Чекисты осторожничали. После приключений в небе над Германией приходилось ждать всяких неприятностей и на море, которое никому не принадлежало и со времен фараонов оставалось местом, открытым для любого произвола…
Рискнувших плыть на этом морском чуде к президенту Маннергейму оказалось немного, и на троих беглецы получили четырехместную каюту.
Деготь быстренько обежал корабль, пытаясь понять, каких неприятностей можно ожидать от старого корыта с норвежским экипажем. Вернувшись, сообщил – корабль грузопассажирский, везет лес и еще что-то железное в ящиках на палубе…
Не дразня судьбу, путешественники заперлись и до отхода безвылазно просидели, прислушиваясь к перекличке гудков в порту. Билеты, конечно, были куплены по поддельным документам с соблюдением всех предосторожностей, но каковы возможности тех, кто их выслеживал, они не знали.
Федосей посматривал на часы, считая минуты. Деготь постукивал тростью, а профессор теребил новую бороду. Все немного успокоились, когда пароход дал гудок и мимо них поплыли строения порта. Запахи гниющих водорослей и краски сменил запах соленой свежести.

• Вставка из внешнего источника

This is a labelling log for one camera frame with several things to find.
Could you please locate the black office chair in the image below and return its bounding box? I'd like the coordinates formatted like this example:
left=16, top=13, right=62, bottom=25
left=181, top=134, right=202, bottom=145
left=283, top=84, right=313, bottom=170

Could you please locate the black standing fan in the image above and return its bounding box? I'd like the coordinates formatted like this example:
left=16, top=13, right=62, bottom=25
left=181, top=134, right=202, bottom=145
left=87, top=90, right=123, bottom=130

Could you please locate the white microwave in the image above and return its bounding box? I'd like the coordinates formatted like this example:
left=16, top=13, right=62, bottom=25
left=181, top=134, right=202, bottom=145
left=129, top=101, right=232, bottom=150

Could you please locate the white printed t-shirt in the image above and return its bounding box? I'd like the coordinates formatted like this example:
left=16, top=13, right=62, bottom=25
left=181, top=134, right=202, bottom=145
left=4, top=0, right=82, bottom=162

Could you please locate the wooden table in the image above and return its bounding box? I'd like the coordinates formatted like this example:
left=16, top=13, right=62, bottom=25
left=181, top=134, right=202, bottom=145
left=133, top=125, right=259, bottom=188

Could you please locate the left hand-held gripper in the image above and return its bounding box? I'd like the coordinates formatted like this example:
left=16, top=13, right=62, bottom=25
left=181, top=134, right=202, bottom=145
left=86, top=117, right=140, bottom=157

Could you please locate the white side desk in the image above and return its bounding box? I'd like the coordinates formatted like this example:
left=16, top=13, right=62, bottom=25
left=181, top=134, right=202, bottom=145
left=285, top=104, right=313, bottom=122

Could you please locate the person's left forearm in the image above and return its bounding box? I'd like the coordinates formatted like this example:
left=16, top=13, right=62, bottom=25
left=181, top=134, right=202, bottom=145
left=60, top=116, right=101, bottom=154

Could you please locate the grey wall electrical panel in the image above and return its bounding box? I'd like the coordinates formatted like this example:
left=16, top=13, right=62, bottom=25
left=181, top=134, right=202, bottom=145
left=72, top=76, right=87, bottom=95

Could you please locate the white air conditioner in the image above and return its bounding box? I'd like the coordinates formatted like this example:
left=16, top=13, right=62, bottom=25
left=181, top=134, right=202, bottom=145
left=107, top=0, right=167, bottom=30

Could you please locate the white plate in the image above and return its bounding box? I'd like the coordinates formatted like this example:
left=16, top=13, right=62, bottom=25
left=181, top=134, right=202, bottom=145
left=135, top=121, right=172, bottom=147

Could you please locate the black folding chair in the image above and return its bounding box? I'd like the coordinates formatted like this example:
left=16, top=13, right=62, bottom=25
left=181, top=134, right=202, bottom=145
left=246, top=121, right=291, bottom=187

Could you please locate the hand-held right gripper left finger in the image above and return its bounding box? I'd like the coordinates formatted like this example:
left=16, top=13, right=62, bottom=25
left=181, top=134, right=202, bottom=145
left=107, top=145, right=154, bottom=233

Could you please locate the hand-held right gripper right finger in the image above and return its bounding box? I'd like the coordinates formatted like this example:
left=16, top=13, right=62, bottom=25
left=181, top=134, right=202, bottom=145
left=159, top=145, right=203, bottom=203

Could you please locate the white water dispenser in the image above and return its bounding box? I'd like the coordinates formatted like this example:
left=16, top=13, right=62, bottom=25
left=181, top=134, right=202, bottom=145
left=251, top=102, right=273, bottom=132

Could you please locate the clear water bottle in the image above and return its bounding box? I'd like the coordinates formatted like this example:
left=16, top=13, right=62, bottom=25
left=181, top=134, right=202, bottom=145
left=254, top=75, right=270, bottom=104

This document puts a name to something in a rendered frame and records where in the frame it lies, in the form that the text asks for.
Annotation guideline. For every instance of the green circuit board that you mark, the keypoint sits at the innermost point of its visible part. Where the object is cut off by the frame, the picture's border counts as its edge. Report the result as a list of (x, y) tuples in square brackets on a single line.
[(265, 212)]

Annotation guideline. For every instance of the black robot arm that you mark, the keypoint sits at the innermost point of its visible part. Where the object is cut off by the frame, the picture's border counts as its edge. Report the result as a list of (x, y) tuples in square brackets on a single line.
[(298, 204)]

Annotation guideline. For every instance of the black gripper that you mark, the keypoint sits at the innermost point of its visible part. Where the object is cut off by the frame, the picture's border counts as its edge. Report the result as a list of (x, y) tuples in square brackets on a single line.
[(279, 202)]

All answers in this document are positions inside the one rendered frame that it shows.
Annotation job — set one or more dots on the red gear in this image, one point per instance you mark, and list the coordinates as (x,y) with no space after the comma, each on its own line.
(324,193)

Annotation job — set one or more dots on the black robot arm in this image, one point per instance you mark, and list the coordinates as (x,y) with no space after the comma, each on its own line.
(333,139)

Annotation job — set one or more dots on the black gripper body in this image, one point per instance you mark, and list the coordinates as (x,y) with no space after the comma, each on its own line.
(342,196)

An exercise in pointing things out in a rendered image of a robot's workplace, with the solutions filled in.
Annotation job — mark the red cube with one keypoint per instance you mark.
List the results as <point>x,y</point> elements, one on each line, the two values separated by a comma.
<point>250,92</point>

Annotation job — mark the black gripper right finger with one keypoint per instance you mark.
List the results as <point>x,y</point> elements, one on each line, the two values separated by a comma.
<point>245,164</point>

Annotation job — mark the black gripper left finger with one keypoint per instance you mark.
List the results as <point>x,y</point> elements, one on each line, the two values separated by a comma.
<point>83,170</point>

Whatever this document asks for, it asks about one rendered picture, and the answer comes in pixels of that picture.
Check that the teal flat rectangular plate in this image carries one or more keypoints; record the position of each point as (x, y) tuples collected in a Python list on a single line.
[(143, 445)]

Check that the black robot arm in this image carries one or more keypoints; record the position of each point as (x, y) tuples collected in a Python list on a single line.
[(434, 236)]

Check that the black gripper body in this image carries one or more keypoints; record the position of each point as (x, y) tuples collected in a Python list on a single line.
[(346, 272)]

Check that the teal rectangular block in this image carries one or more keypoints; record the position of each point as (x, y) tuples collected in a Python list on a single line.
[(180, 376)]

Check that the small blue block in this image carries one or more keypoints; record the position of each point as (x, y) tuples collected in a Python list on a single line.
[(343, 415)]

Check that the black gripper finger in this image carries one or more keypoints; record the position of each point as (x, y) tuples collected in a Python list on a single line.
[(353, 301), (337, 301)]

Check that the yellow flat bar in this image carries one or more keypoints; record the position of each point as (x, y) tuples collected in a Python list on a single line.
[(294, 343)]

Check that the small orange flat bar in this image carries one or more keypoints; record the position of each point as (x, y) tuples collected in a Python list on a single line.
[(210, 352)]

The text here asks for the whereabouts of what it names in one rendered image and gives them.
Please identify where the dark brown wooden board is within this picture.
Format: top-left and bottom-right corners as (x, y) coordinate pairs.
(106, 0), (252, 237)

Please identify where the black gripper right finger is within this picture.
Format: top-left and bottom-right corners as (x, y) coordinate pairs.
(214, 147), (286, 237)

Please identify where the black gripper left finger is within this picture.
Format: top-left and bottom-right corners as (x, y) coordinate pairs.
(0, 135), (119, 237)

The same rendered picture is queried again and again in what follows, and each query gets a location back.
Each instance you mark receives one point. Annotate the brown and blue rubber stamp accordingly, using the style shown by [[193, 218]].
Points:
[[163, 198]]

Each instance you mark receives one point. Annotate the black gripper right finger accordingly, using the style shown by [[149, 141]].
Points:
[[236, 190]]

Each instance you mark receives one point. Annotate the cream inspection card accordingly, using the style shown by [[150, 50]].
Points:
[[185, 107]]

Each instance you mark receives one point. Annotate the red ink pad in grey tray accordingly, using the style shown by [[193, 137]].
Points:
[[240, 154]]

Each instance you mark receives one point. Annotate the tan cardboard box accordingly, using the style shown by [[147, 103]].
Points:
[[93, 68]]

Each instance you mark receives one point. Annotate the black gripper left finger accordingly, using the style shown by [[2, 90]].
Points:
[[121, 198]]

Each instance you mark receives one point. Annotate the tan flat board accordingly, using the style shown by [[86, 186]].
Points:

Истосковавшийся в четырех стенах профессор представил, как волны набегают на корабль непрерывной чередой, а ветер подхватывает соленые брызги и бросает их в лица пассажиров, расположившихся в удобных шезлонгах на палубе, и вздохнул. Новые его товарищи деликатно, но твердо настояли на том, чтоб он не покидал каюты и не отклеивал бороды до тех пор, пока посудина не придет в Финляндию. Это должно было произойти рано утром. Глубоко в душе он сердился на это ограничение его свободы, но все же понимал, что русские в чем-то правы. Если кто-то не пожелал новенького дирижабля, отчего кому-то жалеть эту ржавую посудину?
С этими мыслями он и заснул, пожелав новым друзьям спокойной ночи.
Но спокойной ночи не получилось.
Их сон смел глухой взрыв, от которого махина корабля вздрогнула.
В свете оплетенного металлической сеткой ночника беглецы переглянулись, ожидая, что кто-нибудь объяснит, что случилось. Молчание длилось не более двух секунд. За это время свет мигнул, плавно погас, но вновь разгорелся, правда, теперь ощутимо слабее. Федосей сбросил одеяло и начал быстро одеваться.
– Айсберг? – тихо спросил профессор, натягивая одеяло до подбородка.
Натягивая брюки, Федосей, стараясь казаться спокойным, отозвался.